Comparing Bitcoin’s energy use to sending an email or streaming a video is not a serious comparison. It conflates two entirely different functions and two entirely different scales of value being transferred and secured.
The legitimate debate
None of this means Bitcoin’s energy use is without cost or tradeoff. There is a legitimate debate about whether Bitcoin produces sufficient value to justify its energy consumption, and I think that debate should be engaged with honestly rather than dismissed.
The case for “yes” is that Bitcoin provides monetary sovereignty, censorship resistance, and a fixed-supply store of value to anyone in the world with an internet connection, without requiring trust in any institution. The value it provides is difficult to quantify, particularly for people in countries with failing currencies or authoritarian governments where alternative monetary systems are not just convenient but necessary. For a South African investor watching the rand, for a Venezuelan who lived through hyperinflation, for a Nigerian who experienced sudden restrictions on dollar-denominated transactions, Bitcoin’s energy cost looks different than it does to a commentator in a stable currency country with functioning financial infrastructure.

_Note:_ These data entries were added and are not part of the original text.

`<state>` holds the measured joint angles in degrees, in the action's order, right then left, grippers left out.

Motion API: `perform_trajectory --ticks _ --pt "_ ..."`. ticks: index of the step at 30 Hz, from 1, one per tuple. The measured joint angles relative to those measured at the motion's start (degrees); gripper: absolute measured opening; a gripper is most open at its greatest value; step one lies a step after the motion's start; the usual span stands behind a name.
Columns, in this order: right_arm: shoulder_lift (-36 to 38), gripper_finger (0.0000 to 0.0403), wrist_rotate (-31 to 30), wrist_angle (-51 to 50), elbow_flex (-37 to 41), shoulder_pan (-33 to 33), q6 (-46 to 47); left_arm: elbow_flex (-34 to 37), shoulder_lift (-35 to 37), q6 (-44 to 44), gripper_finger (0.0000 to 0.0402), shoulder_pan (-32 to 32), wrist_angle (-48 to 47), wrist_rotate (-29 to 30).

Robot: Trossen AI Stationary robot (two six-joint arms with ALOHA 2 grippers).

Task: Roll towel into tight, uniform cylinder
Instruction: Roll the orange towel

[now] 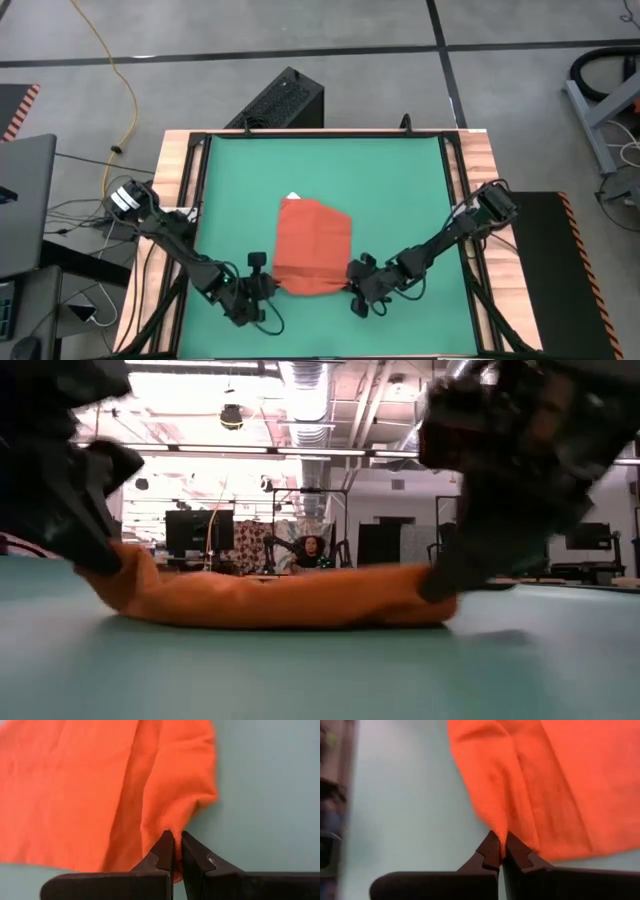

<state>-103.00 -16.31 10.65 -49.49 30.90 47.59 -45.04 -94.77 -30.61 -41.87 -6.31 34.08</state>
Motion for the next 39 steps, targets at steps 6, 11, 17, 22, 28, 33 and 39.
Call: perform_trajectory --ticks 6,11,17,22,28,33,39 --pt "2.9 0.0017 2.2 -1.4 -1.8 0.2 8.9 2.2 2.1 -4.5 0.0 1.8 0.5 -2.9" --pt "5.1 0.0017 3.7 -4.6 -1.7 -0.4 15.1 4.1 7.9 -4.1 0.0 3.4 4.6 -4.9" --pt "5.0 0.0017 6.1 -5.7 -1.7 -1.5 19.2 11.9 11.6 -3.5 0.0 8.4 18.7 -15.7" --pt "4.8 0.0017 6.3 -8.9 -1.8 -1.2 24.2 16.8 11.6 -5.6 0.0 13.2 24.9 -21.5" --pt "4.8 0.0017 5.8 -13.7 -1.8 -0.6 28.9 18.7 11.6 -5.2 0.0 16.7 30.1 -27.9" --pt "4.8 0.0017 4.8 -15.3 -1.8 -0.6 29.2 19.2 11.2 -4.1 0.0 18.7 29.0 -28.3" --pt "4.8 0.0017 4.6 -17.6 -1.8 -0.6 30.2 19.2 11.3 -1.9 0.0 21.0 29.9 -28.3"
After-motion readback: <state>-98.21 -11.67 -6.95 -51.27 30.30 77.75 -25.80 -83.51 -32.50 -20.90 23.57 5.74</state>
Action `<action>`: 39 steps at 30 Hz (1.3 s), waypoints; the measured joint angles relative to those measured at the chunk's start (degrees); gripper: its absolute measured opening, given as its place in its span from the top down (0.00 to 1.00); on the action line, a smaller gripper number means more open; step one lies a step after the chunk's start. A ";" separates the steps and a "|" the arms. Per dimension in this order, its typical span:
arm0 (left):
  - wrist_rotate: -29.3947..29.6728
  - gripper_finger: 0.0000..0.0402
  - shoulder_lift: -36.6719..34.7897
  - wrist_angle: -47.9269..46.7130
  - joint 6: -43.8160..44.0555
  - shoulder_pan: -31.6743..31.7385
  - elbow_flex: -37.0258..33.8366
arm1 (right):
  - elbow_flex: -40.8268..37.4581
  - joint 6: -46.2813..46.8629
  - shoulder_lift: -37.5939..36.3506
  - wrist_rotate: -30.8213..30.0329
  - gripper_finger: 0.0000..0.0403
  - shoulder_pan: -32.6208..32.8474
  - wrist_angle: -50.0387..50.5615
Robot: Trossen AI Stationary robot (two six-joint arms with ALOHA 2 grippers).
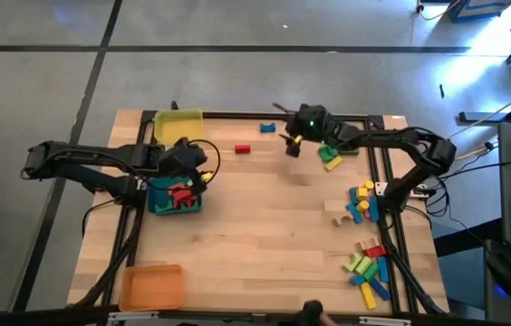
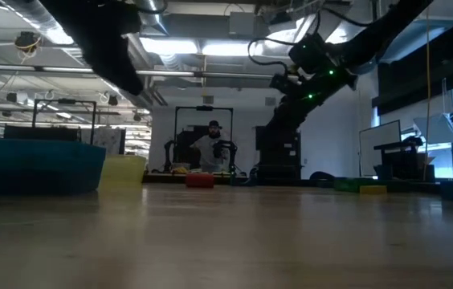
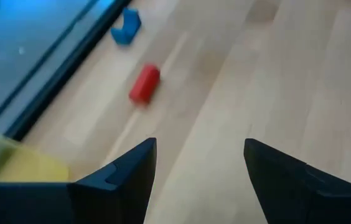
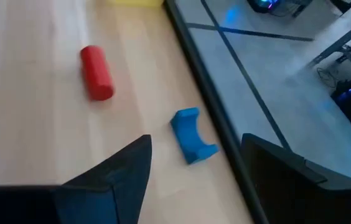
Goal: Sort blocks by size
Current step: Put the blue arch block into the blue bin
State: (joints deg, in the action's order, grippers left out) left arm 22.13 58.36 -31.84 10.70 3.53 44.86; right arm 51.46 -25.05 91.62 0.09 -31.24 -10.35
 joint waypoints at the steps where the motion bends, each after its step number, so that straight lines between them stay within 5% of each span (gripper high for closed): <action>1: -0.03 0.43 0.03 1.73 -1.23 0.50 -0.48 | 0.61 -0.22 0.45 0.86 0.38 -0.94 -0.10; 10: 0.01 0.43 0.07 13.55 -9.88 5.37 -4.08 | 10.99 -2.76 10.91 5.58 0.38 -6.46 4.31; 21: 0.00 0.43 0.07 14.81 -13.64 9.08 -4.17 | 29.77 -5.94 26.83 13.49 0.38 -10.96 20.97; 39: -0.02 0.43 0.07 14.96 -15.35 9.93 -4.17 | 32.13 -10.01 31.32 17.68 0.38 -11.55 28.00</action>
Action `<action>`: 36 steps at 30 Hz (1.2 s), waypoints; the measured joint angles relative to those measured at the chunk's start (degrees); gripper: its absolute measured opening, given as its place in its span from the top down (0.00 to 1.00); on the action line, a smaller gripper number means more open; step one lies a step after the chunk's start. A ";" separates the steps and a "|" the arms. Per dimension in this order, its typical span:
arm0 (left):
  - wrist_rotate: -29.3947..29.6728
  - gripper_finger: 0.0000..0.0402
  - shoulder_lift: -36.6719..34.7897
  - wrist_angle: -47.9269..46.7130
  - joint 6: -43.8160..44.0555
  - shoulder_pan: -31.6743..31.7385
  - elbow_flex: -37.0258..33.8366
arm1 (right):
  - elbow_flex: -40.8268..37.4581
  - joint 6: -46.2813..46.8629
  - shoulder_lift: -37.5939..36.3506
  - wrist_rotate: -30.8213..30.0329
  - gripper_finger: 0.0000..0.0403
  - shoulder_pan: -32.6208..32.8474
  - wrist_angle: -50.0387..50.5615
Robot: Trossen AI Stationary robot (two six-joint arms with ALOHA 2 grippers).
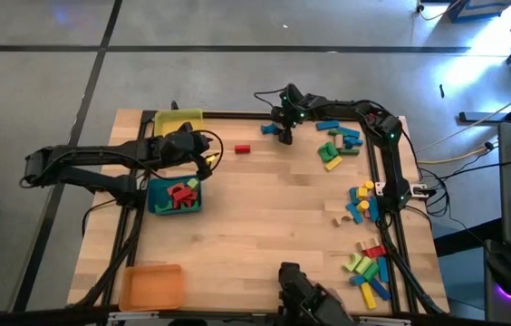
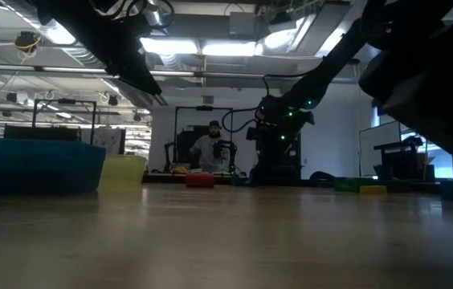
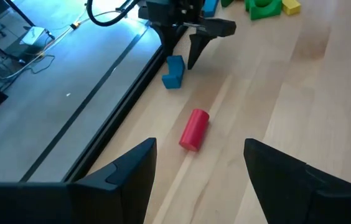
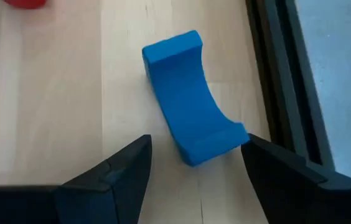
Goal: Sort blocks by size
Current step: Put the blue arch block into the blue bin
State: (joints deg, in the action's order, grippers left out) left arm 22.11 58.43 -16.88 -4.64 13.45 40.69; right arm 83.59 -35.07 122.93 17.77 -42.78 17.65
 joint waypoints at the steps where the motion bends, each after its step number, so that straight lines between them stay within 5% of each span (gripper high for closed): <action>1: 0.00 0.43 0.00 0.00 0.16 0.00 0.00 | 0.00 -0.02 0.02 0.09 0.38 0.00 -0.12; 16: -0.02 0.43 0.00 -0.04 0.99 0.00 0.00 | 0.17 -1.33 1.73 4.38 0.39 0.39 -1.04; 25: -0.02 0.43 0.00 -0.07 1.18 0.00 0.00 | 0.15 -1.38 1.73 4.75 0.65 0.44 -0.64; 36: 0.00 0.43 0.00 -0.19 2.53 -0.41 0.00 | 0.00 0.89 -1.93 1.42 0.66 1.97 1.39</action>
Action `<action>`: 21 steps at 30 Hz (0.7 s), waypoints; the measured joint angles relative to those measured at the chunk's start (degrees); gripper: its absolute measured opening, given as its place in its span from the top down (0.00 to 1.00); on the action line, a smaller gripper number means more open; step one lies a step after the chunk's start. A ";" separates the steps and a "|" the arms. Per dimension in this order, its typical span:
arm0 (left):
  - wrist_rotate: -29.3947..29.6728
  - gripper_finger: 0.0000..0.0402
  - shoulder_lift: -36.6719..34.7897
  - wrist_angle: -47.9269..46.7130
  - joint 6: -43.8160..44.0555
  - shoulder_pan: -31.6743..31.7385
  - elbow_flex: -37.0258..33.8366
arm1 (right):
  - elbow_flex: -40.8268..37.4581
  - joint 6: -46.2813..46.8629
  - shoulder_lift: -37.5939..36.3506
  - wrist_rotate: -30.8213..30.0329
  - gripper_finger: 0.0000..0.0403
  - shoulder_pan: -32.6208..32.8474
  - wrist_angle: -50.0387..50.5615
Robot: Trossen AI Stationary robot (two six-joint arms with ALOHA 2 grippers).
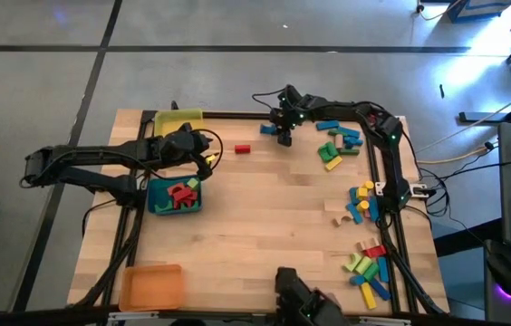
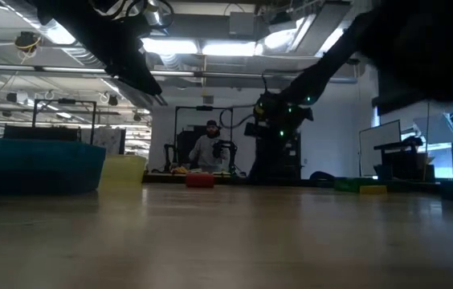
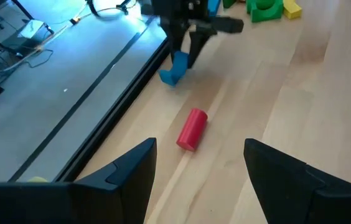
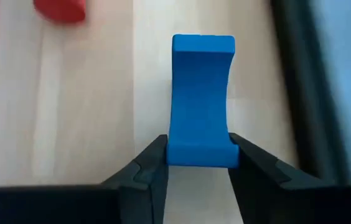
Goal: Sort blocks by size
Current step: Put the blue arch block into the blue bin
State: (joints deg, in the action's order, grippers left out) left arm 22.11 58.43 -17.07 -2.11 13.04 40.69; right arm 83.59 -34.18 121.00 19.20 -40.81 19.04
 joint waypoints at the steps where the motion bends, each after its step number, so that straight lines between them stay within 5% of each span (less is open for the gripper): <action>1: 0.03 0.43 0.00 -0.21 0.42 -0.34 0.00 | 0.00 0.88 -0.97 -0.54 0.66 0.39 0.16; 10: 0.02 0.43 -1.88 -1.14 5.24 -7.13 0.00 | 0.07 8.67 -7.63 0.92 0.65 8.92 1.80; 21: -0.02 0.43 -13.28 3.48 7.21 -15.49 0.02 | 0.11 18.84 -7.93 0.35 0.65 26.70 -11.05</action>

The case for “maybe not” notes that energy consumed for Bitcoin is energy not available for other uses, and that in a world where decarbonisation is urgent and energy is genuinely constrained in many regions, the opportunity cost of directing energy toward mining is real. I don’t think this case is as strong as its proponents claim, most Bitcoin mining consumes energy that would otherwise be wasted or is at the margin of the grid, but it’s not a frivolous argument.
What is not a legitimate argument is the one that stops at “Bitcoin uses a lot of energy” without the context of what that energy is doing, where it comes from, how it compares to alternative systems, and whether the value produced justifies the cost. That’s not an environmental argument. It’s a rhetorical shortcut.
What the data actually shows
Bitcoin’s energy use is significant in absolute terms and proportionate in relative terms. It is increasingly sourced from renewables and stranded energy. It plays a growing role as a grid flexibility tool in markets with high renewable penetration. It compares favourably to the energy footprint of the financial system it is being proposed as an alternative to.
The honest question, whether the value Bitcoin produces justifies its energy cost, is one I think the answer to is yes, but I acknowledge that’s a judgment that involves values and not just data. What I’m less patient with is the version of the energy argument that stops at the headline number and never asks the next question. The next questions are where the real analysis lives, and the real analysis is more interesting than the headlines suggest.
That afternoon in a Cape Town car park when I first understood proof of work, what struck me was that Bitcoin’s energy use isn’t waste. It’s the physical anchor of digital security. Every watt consumed is a watt that would have to be matched to undo what was built. That’s not a rounding error. That’s the design.